» **Required work**
Find the word "panel" in the listing below. Copy every line that has it.

» **Extracted entries**
>>

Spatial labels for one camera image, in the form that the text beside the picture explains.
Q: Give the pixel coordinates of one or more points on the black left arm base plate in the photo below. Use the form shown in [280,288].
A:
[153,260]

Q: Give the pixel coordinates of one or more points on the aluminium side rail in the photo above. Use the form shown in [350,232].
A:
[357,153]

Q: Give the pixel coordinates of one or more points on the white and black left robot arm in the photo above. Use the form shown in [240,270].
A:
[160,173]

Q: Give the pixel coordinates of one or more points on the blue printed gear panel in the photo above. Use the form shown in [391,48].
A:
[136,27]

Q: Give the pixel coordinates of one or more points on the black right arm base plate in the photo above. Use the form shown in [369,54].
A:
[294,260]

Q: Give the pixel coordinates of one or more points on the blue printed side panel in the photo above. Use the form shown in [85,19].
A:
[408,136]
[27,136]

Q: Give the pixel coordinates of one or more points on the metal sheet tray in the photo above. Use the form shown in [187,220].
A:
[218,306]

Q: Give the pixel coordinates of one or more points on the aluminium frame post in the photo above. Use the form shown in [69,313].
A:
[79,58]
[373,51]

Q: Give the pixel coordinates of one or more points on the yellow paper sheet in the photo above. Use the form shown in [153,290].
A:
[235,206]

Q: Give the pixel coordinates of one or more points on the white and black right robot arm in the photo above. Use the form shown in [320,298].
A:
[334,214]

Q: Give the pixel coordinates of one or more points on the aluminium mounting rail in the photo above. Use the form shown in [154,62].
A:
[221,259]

<<
>>

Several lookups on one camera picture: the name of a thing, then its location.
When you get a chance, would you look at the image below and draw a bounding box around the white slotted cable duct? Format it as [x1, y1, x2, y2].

<<
>>

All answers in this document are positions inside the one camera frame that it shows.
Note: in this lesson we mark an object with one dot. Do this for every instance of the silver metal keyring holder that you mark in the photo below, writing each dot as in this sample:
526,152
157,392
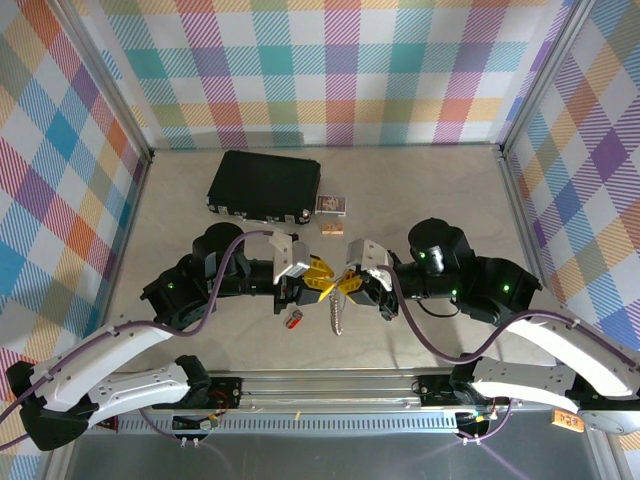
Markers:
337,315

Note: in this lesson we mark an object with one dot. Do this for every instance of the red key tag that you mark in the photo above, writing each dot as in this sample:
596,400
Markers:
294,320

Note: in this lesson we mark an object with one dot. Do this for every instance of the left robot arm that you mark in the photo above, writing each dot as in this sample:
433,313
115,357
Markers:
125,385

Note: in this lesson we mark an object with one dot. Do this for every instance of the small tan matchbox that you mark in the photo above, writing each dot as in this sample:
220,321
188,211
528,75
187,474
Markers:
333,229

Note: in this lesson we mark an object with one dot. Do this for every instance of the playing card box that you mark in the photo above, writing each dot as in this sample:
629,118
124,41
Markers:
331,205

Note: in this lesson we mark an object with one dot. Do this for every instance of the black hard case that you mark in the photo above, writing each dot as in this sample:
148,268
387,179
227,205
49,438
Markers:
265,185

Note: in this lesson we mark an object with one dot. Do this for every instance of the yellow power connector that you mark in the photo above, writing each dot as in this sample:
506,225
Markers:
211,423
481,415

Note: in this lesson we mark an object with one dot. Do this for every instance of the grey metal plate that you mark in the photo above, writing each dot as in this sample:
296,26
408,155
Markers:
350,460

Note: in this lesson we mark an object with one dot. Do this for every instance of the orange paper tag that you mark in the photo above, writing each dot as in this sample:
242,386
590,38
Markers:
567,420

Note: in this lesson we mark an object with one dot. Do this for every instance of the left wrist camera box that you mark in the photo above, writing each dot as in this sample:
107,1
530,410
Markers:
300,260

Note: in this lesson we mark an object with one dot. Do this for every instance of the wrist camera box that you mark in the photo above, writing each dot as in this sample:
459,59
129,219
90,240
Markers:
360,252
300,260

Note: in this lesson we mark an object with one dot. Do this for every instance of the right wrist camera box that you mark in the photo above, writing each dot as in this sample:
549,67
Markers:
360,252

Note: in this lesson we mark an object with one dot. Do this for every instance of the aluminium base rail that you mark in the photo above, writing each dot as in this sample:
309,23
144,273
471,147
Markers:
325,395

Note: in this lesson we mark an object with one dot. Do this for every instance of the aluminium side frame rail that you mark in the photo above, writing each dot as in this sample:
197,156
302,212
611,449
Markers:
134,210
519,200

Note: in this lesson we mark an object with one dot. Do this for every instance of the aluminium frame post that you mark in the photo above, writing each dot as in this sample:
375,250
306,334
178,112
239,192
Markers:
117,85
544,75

<<

» **Reply**
Q: Give the pixel coordinates of one or more points on the blue printed gear panel in the photo above. Use the form shown in [391,48].
Q: Give the pixel coordinates of one or more points on the blue printed side panel in the photo above. Use the form shown in [85,19].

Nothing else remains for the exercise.